Monitoring and Adjusting Nutritional Plans

1. Growth metrics
• Weight: Daily weight checks; aim for a weight gain of 15–20 g kg⁻¹ day⁻¹.
• Length and head circumference: Measured weekly; head growth is a sensitive indicator of brain development.

2. Laboratory surveillance
• Serum electrolytes (Na⁺, K⁺, Cl⁻, Ca²⁺, PO₄³⁻): Twice weekly in the first month, then weekly.
• Alkaline phosphatase and phosphate: Markers of bone mineralization; rising alkaline phosphatase with low phosphate may signal osteopenia.
• Hemoglobin/hematocrit and ferritin: Guide iron supplementation.
• Vitamin D levels: Check at 4–6 weeks; supplement accordingly.

3. Adjustments
• Protein: Increase fortifier concentration or add modular protein powders if weight gain stalls.
• Minerals: Add calcium‑phosphate supplements when serum levels fall below target ranges.
• Energy density: Raise caloric concentration (e.g., from 22 to 24 kcal dL⁻¹) if fluid restriction limits total volume.

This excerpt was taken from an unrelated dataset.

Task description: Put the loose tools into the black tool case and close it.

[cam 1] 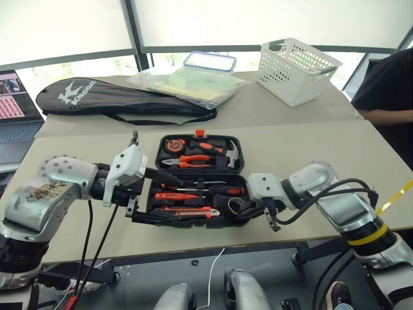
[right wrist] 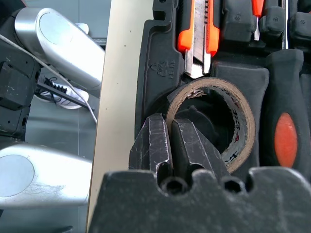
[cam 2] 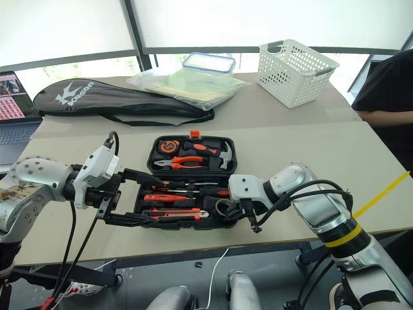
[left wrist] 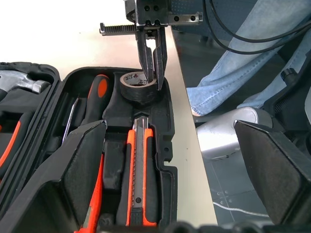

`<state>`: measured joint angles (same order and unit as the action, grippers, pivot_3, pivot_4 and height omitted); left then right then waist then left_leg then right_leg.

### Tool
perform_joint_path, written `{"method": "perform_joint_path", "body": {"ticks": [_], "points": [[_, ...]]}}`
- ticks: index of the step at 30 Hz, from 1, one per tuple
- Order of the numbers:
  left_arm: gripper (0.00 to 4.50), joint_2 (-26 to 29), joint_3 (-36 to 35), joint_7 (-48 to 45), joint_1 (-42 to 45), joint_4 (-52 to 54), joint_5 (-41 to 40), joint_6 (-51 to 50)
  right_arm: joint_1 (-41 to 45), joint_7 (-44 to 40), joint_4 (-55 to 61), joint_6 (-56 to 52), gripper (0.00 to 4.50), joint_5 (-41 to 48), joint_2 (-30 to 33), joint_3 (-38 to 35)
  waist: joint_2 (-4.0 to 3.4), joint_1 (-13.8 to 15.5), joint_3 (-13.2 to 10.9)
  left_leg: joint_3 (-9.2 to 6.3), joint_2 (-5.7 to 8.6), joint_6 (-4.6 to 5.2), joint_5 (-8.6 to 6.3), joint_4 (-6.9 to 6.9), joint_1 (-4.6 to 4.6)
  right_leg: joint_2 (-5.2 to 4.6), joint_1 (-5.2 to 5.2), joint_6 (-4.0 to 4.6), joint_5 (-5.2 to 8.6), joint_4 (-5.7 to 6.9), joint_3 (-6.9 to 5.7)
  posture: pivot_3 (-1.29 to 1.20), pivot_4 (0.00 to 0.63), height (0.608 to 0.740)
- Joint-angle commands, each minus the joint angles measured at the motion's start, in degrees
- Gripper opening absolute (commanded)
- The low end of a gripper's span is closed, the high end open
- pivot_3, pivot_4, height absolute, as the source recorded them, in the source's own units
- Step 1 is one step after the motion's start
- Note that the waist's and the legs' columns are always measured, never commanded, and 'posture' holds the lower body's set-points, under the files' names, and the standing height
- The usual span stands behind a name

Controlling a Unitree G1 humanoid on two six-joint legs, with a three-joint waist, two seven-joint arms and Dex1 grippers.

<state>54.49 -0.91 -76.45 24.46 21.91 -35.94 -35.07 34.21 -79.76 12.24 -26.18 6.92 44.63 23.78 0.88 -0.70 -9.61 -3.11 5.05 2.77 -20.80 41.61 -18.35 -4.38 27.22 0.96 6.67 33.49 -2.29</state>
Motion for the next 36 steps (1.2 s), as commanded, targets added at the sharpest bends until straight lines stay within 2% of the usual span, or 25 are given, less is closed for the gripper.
{"method": "perform_joint_path", "body": {"ticks": [1, 2, 7, 11, 13, 16, 20, 22, 23, 25, 26, 32, 36], "points": [[4.50, 0.2, -0.3, 0.1, 1.3, 0.6, 0.0, 1.2, 0.2, -2.6, 3.5, 0.0, 1.69, 0.7, 2.3, 0.0, 0.00, 0.0, 0.0, 0.00, 0.00, 0.00, 0.00, -0.01, 0.00, 0.00, 0.00, 0.00, 0.00, 0.00, 0.00, 0.00, 0.150, 0.740], [4.50, 0.2, -0.2, 0.1, 1.5, 0.5, 0.1, 1.2, 0.2, -2.9, 3.7, 0.1, 2.14, 0.9, 2.7, 0.1, 0.00, 0.1, 0.0, -0.01, 0.00, 0.00, 0.00, -0.01, 0.00, 0.00, 0.00, 0.00, 0.00, -0.02, 0.00, 0.00, 0.150, 0.740], [4.50, -0.1, 0.0, 0.7, 1.6, -0.5, 1.0, 1.8, 2.0, -2.3, 4.1, -2.2, 3.64, 3.2, 2.7, -2.5, 0.00, 0.1, 0.0, -0.03, 0.02, 0.01, 0.00, -0.02, -0.07, 0.00, -0.01, -0.02, -0.01, -0.20, -0.04, 0.00, 0.150, 0.740], [4.50, -0.7, -2.3, 6.2, -0.8, -4.5, 4.1, 1.7, 4.6, 1.9, 2.8, -12.0, 3.64, 10.8, 1.7, -11.6, 0.00, 0.0, 0.0, -0.03, 0.01, 0.01, 0.00, -0.01, -0.06, 0.00, -0.01, 0.00, -0.02, -0.18, -0.01, 0.00, 0.150, 0.740], [4.50, -1.3, -4.6, 9.9, -2.8, -8.3, 6.1, 2.9, 3.9, 4.1, 1.6, -15.8, 3.08, 13.3, 2.2, -15.8, 0.00, 0.1, 0.0, -0.05, -0.03, 0.00, 0.00, -0.02, -0.05, 0.01, -0.01, 0.01, -0.02, -0.18, 0.00, 0.00, 0.150, 0.740], [3.79, -1.6, -8.7, 13.6, -7.5, -14.1, 8.9, 6.1, 0.1, 6.6, -0.5, -16.9, 2.23, 13.9, 4.1, -20.0, 0.01, 0.2, 0.0, -0.07, -0.03, 0.01, 0.00, -0.21, -0.01, 0.03, -0.01, 0.02, -0.02, -0.26, -0.01, 0.00, 0.150, 0.740], [2.30, -0.9, -9.7, 14.6, -12.6, -19.1, 13.0, 11.4, -4.5, 11.2, -5.0, -12.9, 0.79, 11.3, 4.3, -21.5, 0.00, 0.2, 0.0, 0.01, -0.01, 0.02, 0.01, -0.40, -0.02, 0.03, 0.05, 0.01, -0.02, -0.30, -0.07, 0.00, 0.150, 0.740], [1.56, -1.3, -8.7, 15.2, -13.1, -21.2, 15.1, 13.5, -5.8, 13.5, -7.5, -9.2, 0.16, 9.6, 3.1, -20.8, 0.00, 0.2, 0.0, 0.11, 0.01, 0.02, 0.01, -0.41, -0.03, 0.01, 0.10, 0.00, -0.03, -0.33, -0.09, 0.00, 0.150, 0.740], [1.12, -1.7, -8.0, 15.4, -13.0, -22.1, 16.0, 14.5, -6.4, 14.1, -8.6, -7.0, 0.00, 8.8, 2.5, -20.1, 0.00, 0.2, 0.0, 0.14, 0.01, 0.02, 0.01, -0.39, -0.02, 0.00, 0.09, 0.00, -0.03, -0.32, -0.08, 0.00, 0.150, 0.740], [0.33, -2.8, -5.9, 15.6, -12.0, -23.9, 18.0, 16.6, -7.0, 15.1, -11.0, -3.3, 0.00, 6.9, 1.1, -18.5, 0.00, 0.3, 0.0, 0.16, 0.01, 0.01, 0.01, -0.37, 0.00, -0.01, 0.08, 0.00, -0.03, -0.30, -0.06, 0.00, 0.150, 0.740], [0.10, -3.7, -4.8, 15.8, -11.2, -24.6, 18.7, 17.2, -6.9, 15.4, -12.1, -1.8, 0.00, 6.2, 0.2, -17.8, 0.00, 0.3, 0.0, 0.16, 0.01, 0.01, 0.01, -0.38, 0.08, -0.03, 0.00, -0.01, -0.03, -0.28, -0.04, 0.00, 0.150, 0.740], [0.10, -6.4, 0.4, 14.7, -8.6, -25.3, 21.2, 17.9, -5.0, 16.6, -16.0, 5.7, 0.00, 2.9, -4.4, -14.1, 0.00, 0.2, 0.0, 0.15, 0.00, 0.01, 0.01, -0.37, 0.12, -0.02, -0.04, 0.00, -0.04, -0.24, 0.00, 0.00, 0.150, 0.740], [0.10, -9.2, 1.6, 13.4, -8.3, -21.5, 18.1, 16.1, -5.8, 14.0, -14.0, 7.4, 0.00, 4.8, -5.6, -13.7, 0.00, 0.0, 0.0, 0.15, 0.00, 0.02, 0.01, -0.37, 0.08, 0.00, 0.03, -0.01, -0.05, -0.28, -0.05, 0.00, 0.150, 0.740]]}}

Impact of Adequate Nutrition on Neurodevelopment and Organ Maturation

• Brain growth: The third trimester is a period of exponential cerebral cortical expansion. Sufficient protein, DHA, and energy are directly linked to improved neurocognitive scores at 2 years corrected age.
• Retinal development: Adequate DHA and vitamin A support visual acuity and reduce the incidence of retinopathy of prematurity (ROP) when provided within safe limits.
• Bone health: Proper calcium, phosphorus, and vitamin D intake prevent metabolic bone disease, which can otherwise lead to fractures and long‑term skeletal deficits.
• Immune competence: Human milk‑derived immunoglobulins and lactoferrin, combined with adequate zinc and selenium, lower infection rates, thereby reducing catabolic stress and supporting growth.

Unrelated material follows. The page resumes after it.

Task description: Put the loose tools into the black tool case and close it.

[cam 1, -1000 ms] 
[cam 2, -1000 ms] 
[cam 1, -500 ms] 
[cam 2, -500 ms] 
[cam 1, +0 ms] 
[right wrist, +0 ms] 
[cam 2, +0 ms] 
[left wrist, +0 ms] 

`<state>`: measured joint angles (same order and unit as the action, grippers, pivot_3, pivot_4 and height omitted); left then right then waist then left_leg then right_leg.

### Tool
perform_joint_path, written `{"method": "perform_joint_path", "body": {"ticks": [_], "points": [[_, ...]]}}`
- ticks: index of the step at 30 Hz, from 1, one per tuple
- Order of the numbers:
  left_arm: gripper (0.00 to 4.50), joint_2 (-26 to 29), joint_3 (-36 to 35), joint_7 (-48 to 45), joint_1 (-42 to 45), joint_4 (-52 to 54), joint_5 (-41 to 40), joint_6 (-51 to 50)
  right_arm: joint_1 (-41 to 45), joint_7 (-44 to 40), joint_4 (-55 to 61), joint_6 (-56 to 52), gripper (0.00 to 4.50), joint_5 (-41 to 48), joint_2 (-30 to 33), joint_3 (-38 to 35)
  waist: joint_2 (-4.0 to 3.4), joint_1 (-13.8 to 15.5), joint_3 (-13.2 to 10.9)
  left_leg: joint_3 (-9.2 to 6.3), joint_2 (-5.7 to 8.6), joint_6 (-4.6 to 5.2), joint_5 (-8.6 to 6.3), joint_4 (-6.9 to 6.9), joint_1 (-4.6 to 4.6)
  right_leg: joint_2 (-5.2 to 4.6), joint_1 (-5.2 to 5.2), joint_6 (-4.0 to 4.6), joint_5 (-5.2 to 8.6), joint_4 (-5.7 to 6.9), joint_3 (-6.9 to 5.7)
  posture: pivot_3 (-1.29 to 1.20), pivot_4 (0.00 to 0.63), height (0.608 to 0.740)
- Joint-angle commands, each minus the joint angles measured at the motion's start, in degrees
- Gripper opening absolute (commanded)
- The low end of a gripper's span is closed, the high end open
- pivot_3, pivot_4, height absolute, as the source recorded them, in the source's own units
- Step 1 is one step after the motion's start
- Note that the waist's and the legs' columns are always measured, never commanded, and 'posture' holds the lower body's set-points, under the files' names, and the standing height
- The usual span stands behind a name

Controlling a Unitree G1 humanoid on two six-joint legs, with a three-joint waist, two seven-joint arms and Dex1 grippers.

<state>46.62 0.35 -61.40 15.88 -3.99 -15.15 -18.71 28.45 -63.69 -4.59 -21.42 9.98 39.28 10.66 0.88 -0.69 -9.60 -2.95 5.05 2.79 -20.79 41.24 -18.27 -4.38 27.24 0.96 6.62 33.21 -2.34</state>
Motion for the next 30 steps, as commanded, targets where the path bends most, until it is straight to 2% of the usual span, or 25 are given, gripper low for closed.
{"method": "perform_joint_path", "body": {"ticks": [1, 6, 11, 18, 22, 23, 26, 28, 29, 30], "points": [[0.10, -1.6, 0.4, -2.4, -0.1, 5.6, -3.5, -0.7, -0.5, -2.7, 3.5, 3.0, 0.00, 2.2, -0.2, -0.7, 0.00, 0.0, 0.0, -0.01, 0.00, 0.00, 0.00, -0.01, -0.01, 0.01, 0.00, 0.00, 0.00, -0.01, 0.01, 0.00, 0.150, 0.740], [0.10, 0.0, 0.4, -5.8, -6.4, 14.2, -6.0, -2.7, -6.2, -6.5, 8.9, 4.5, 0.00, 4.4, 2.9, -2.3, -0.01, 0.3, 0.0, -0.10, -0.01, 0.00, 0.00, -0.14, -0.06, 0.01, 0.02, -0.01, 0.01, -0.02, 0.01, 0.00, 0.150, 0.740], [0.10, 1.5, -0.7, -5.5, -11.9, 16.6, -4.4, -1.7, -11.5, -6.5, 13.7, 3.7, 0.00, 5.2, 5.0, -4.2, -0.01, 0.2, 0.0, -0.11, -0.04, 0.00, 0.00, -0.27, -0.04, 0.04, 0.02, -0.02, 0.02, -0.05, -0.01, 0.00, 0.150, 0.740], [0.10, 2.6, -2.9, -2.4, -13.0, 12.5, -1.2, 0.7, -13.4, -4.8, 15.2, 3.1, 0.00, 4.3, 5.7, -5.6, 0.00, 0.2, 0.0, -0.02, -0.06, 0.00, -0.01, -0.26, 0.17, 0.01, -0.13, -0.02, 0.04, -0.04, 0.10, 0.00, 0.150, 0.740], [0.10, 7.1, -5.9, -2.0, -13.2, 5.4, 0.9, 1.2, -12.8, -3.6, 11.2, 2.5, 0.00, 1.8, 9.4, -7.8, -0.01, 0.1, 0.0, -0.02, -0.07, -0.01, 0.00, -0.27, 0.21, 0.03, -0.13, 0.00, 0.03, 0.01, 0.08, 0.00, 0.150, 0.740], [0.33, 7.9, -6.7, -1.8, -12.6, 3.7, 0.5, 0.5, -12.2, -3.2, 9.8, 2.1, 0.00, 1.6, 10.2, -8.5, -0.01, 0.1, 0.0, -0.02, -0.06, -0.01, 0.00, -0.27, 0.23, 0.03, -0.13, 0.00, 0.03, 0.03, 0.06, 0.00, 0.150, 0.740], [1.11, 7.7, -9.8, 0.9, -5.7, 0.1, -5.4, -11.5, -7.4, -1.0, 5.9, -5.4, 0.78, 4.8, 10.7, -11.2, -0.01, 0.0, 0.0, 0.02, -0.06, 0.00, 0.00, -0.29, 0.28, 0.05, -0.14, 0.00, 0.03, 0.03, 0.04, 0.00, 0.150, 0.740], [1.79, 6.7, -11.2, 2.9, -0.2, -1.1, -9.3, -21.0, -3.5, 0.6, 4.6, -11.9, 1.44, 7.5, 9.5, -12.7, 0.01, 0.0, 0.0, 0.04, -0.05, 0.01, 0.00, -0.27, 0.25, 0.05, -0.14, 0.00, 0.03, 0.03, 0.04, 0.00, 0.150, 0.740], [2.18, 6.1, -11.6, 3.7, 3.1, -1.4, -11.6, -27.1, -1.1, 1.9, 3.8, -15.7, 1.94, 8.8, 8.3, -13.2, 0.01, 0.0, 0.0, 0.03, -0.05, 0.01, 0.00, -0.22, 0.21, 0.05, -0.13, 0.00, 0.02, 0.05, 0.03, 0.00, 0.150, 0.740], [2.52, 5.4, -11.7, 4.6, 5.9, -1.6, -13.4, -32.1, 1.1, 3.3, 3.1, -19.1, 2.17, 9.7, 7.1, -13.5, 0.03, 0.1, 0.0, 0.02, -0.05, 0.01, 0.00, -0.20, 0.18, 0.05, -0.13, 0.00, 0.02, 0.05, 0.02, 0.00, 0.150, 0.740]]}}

Emerging Research and Future Directions

• Personalized nutrition genomics: Early studies suggest that genetic polymorphisms (e.g., in the FADS1/2 genes affecting DHA synthesis) may influence individual responses to fatty‑acid supplementation, opening the door to genotype‑guided fortification.
• Prebiotic and probiotic adjuncts: While not a primary focus of nutrient provision, ongoing trials are evaluating specific oligosaccharide blends that may enhance gut barrier function and nutrient absorption in preterm infants.
• Micro‑nutrient delivery systems: Nano‑encapsulated iron and vitamin D formulations are being investigated to improve bioavailability while minimizing oxidative stress.
• Longitudinal outcome registries: Large‑scale databases tracking nutrition, growth, and neurodevelopmental outcomes are helping refine target ranges and identify optimal feeding windows for different sub‑populations of preterm infants.

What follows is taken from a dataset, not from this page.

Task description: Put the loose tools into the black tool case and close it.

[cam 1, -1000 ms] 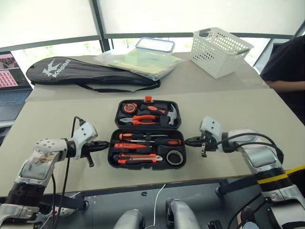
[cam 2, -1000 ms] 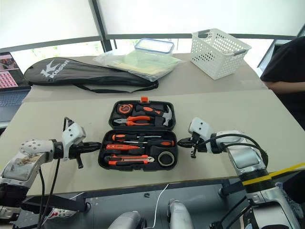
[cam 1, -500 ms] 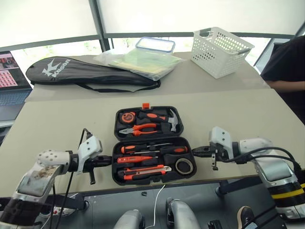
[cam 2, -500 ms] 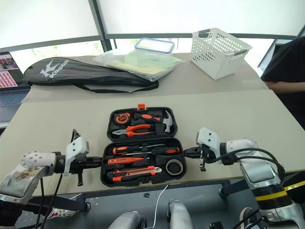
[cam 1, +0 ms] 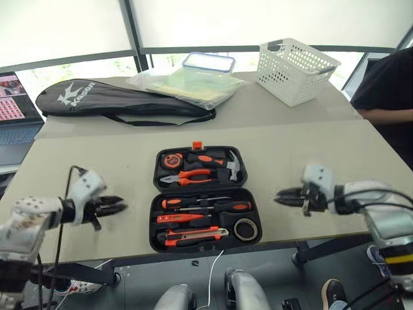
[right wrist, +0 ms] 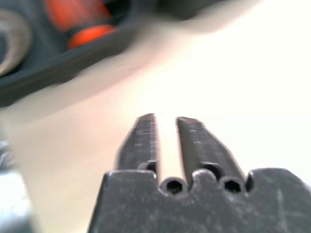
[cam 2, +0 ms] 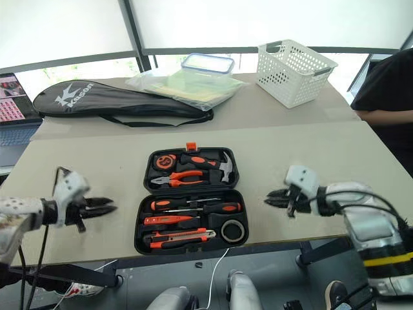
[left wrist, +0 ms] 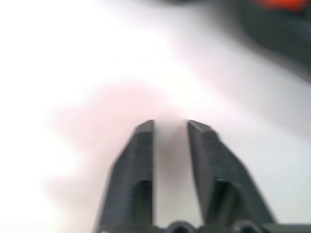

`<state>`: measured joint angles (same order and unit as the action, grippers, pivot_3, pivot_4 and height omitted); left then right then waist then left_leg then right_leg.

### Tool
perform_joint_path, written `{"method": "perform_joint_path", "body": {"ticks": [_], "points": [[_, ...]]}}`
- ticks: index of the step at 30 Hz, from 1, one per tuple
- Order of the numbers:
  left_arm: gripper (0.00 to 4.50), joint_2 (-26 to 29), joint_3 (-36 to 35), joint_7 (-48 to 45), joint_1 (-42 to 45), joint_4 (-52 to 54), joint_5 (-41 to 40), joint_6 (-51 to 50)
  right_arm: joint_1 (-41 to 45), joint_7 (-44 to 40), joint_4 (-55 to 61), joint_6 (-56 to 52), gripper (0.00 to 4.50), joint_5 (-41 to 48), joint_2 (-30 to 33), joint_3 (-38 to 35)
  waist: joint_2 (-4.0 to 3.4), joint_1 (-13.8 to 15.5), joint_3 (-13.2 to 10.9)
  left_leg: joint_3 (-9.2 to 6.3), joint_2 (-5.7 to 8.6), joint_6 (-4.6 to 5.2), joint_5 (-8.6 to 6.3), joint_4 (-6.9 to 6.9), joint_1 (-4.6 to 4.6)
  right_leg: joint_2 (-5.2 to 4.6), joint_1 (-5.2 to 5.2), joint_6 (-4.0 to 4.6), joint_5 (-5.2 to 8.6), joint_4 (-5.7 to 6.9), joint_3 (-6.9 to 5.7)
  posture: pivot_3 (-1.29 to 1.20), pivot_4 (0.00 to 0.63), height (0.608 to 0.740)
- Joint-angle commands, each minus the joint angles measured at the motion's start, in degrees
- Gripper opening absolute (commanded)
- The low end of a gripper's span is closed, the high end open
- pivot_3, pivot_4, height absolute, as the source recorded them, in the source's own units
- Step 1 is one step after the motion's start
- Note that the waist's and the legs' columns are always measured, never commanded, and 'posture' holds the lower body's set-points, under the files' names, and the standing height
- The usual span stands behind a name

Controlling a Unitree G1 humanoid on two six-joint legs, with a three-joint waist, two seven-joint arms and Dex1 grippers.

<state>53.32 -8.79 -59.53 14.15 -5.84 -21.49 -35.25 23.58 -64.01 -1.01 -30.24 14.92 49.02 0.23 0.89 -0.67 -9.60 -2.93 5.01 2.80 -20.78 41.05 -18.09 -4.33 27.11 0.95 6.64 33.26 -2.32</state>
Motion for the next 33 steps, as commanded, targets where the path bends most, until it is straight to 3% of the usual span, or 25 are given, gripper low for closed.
{"method": "perform_joint_path", "body": {"ticks": [1, 5, 7, 14, 15, 18, 27, 29, 33], "points": [[2.78, -2.4, -2.3, 4.2, 10.8, -0.2, -8.4, -20.6, 8.3, 5.2, -1.5, -13.7, 2.48, 5.3, -4.0, -2.9, 0.02, 0.1, 0.0, -0.05, 0.00, 0.00, 0.00, 0.04, -0.04, -0.04, 0.00, 0.01, -0.01, 0.01, 0.01, 0.00, 0.150, 0.740], [4.16, -7.8, 0.1, 10.5, 19.4, -1.7, -9.2, -31.6, 16.1, 11.5, -6.7, -23.1, 3.82, 4.2, -9.4, -0.1, 0.02, 0.0, 0.0, -0.15, 0.02, 0.01, 0.00, 0.21, -0.16, -0.06, 0.01, 0.00, -0.02, 0.02, 0.05, 0.00, 0.150, 0.740], [4.20, -10.1, 0.2, 12.2, 21.5, -2.4, -9.4, -33.8, 18.5, 13.0, -9.1, -24.7, 4.42, 3.2, -11.3, 1.8, 0.02, 0.0, 0.0, -0.15, 0.05, 0.01, 0.01, 0.25, -0.21, -0.09, 0.03, -0.01, -0.02, 0.24, 0.08, 0.00, 0.150, 0.740], [4.20, -15.1, 3.5, 16.5, 24.0, -7.3, -6.1, -32.4, 23.2, 17.3, -15.8, -24.7, 4.42, 1.2, -17.3, 5.0, 0.02, -0.3, 0.0, -0.09, 0.08, -0.02, 0.02, 0.29, -0.31, -0.07, 0.29, 0.00, -0.02, 0.38, 0.04, 0.00, 0.150, 0.740], [3.94, -15.5, 3.8, 17.0, 24.0, -7.4, -5.8, -32.0, 23.8, 18.0, -16.9, -24.6, 4.49, 1.0, -18.0, 4.9, 0.02, -0.3, 0.0, -0.08, 0.09, -0.04, 0.02, 0.37, -0.31, -0.08, 0.27, 0.01, -0.02, 0.41, 0.06, 0.00, 0.150, 0.740], [3.25, -17.1, 3.5, 18.6, 23.9, -8.4, -5.2, -30.7, 25.1, 19.4, -19.7, -23.9, 3.77, 0.7, -19.6, 4.5, 0.01, -0.3, 0.0, -0.08, 0.13, -0.04, 0.02, 0.61, -0.30, -0.11, 0.26, 0.01, -0.02, 0.68, 0.12, 0.00, 0.150, 0.740], [0.14, -17.2, 2.6, 19.2, 21.4, -6.7, -5.3, -29.7, 26.2, 20.4, -20.9, -25.6, 0.53, 2.0, -21.2, 2.9, -0.08, -0.1, 0.2, -0.11, 0.13, -0.08, 0.04, 0.68, -0.04, -0.12, 0.02, 0.01, -0.01, 0.72, 0.23, 0.00, 0.150, 0.740], [0.00, -17.1, 2.5, 19.2, 21.1, -6.3, -5.4, -29.7, 26.4, 19.8, -20.6, -26.5, 0.03, 2.7, -21.3, 2.8, -0.07, -0.2, 0.2, -0.11, 0.13, -0.09, 0.04, 0.68, 0.04, -0.12, -0.04, 0.01, -0.01, 0.72, 0.26, 0.00, 0.150, 0.740], [0.00, -17.5, 1.8, 19.2, 21.1, -6.2, -5.6, -27.6, 26.4, 20.3, -19.7, -25.7, 0.03, 2.1, -21.3, 2.8, -0.09, -0.1, 0.2, -0.14, 0.12, -0.09, 0.04, 0.66, 0.05, -0.11, -0.04, 0.01, 0.00, 0.75, 0.37, 0.00, 0.150, 0.740]]}}
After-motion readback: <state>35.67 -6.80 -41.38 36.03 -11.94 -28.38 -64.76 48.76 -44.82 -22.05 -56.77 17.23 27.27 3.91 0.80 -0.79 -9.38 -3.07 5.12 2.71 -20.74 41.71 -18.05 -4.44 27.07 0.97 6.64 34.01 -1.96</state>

In summary, the nutritional landscape for preterm infants is a delicate balance of meeting heightened macro‑ and micronutrient demands while respecting the physiological limitations of an immature organ system. By grounding feeding practices in a solid understanding of energy, protein, fat, carbohydrate, and micronutrient needs—and by continuously monitoring growth, laboratory parameters, and clinical status—care teams can provide the foundation for optimal growth, neurodevelopment, and long‑term health in these fragile newborns.